- Disappointing headline NFP exerted some downward pressure on the USD.
- Bearish traders further took cues from a sharp pullback in the US bond yields.
- The downside remains limited amid risk-on mood and ahead of Powell’s speech.
The USD/CHF pair quickly retreated around 35-40 pips in a knee-jerk reaction to softer US headline NFP print, albeit has still managed to hold with modest daily gains around the 0.9880 region.
The pair met with some selling during the early North-American session after the latest US monthly jobs report came in to show that the economy added 130K new jobs in August vs. 158K expected and the July’s downwardly revised reading of 157K.
USD weighed down by softer US jobs report
The data overshadowed upbeat wage growth figures and triggered a sharp intraday reversal in the US Treasury bond yields, which eventually exerted some fresh downward pressure on the US Dollar and was seen weighing on the major.

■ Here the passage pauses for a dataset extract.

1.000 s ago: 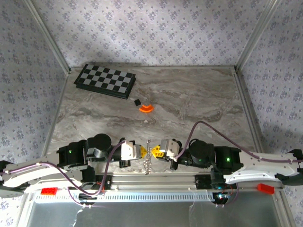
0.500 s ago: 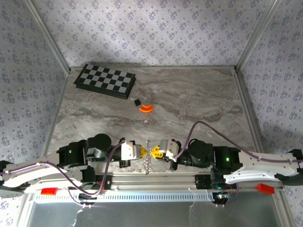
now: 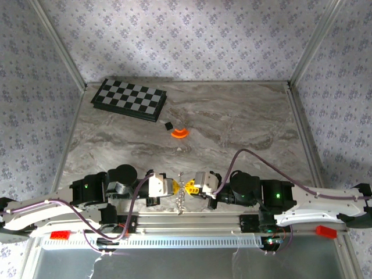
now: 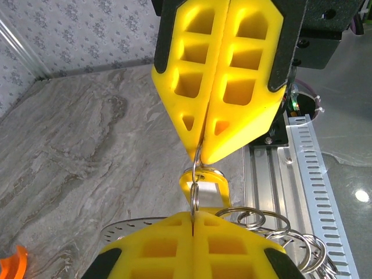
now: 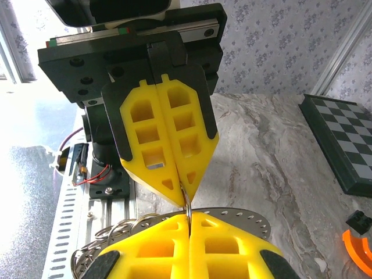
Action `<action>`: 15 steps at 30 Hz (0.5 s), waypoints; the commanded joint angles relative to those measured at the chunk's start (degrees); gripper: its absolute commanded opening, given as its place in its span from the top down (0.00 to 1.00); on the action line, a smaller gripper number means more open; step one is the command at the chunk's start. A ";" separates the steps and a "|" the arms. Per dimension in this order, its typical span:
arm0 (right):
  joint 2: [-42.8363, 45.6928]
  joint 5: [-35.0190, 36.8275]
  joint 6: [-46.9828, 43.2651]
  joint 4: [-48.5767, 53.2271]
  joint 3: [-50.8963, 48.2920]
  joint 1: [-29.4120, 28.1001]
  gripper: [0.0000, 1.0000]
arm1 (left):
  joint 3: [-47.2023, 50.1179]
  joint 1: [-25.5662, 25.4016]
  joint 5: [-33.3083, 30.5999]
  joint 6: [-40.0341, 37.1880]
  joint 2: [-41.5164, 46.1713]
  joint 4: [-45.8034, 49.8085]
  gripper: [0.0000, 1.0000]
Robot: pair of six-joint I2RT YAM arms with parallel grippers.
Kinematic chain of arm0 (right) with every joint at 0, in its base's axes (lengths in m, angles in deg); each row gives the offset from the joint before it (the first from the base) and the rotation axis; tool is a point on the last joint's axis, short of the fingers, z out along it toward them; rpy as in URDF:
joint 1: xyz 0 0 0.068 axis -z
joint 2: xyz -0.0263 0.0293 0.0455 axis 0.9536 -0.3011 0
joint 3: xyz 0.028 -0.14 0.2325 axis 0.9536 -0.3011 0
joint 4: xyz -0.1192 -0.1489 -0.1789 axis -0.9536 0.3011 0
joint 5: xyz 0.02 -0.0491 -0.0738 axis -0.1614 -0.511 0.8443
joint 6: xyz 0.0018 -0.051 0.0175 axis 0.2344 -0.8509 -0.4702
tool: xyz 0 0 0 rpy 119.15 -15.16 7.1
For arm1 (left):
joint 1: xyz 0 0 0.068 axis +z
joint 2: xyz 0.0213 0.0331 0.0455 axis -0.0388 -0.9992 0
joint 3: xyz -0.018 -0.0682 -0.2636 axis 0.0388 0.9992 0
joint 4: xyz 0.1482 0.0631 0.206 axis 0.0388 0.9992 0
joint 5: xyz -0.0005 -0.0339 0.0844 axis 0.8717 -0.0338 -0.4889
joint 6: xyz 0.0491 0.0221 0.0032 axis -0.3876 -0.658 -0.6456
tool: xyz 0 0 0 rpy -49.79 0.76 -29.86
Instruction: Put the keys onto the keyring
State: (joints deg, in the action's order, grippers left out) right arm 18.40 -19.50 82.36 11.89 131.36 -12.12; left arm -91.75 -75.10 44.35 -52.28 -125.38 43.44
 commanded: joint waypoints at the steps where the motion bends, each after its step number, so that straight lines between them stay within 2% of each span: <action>1: -0.25 -1.03 0.39 -0.91 -0.19 0.41 1.00 | -1.76 -0.39 1.16 0.32 0.80 -2.62 1.00; 15: -0.51 -2.20 0.42 -1.33 -0.72 1.18 1.00 | -1.80 -0.44 1.52 0.26 0.93 -2.65 1.00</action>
State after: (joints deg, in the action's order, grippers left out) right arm 18.05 -21.00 82.36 11.41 131.36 -11.31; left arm -91.75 -75.10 44.37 -52.28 -125.38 43.79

The downside, however, remained cushioned, at least for the time being, amid the prevailing risk-on mood, supported by the latest optimism over US-China trade talks and which tends to undermine the Swiss Franc’s perceived safe-haven demand.
Hence, it will be prudent to wait for a strong follow-through selling before positioning for any further near-term depreciating move as the focus now shifts to the Fed Chair Jerome Powell’s scheduled speech later during the US trading session.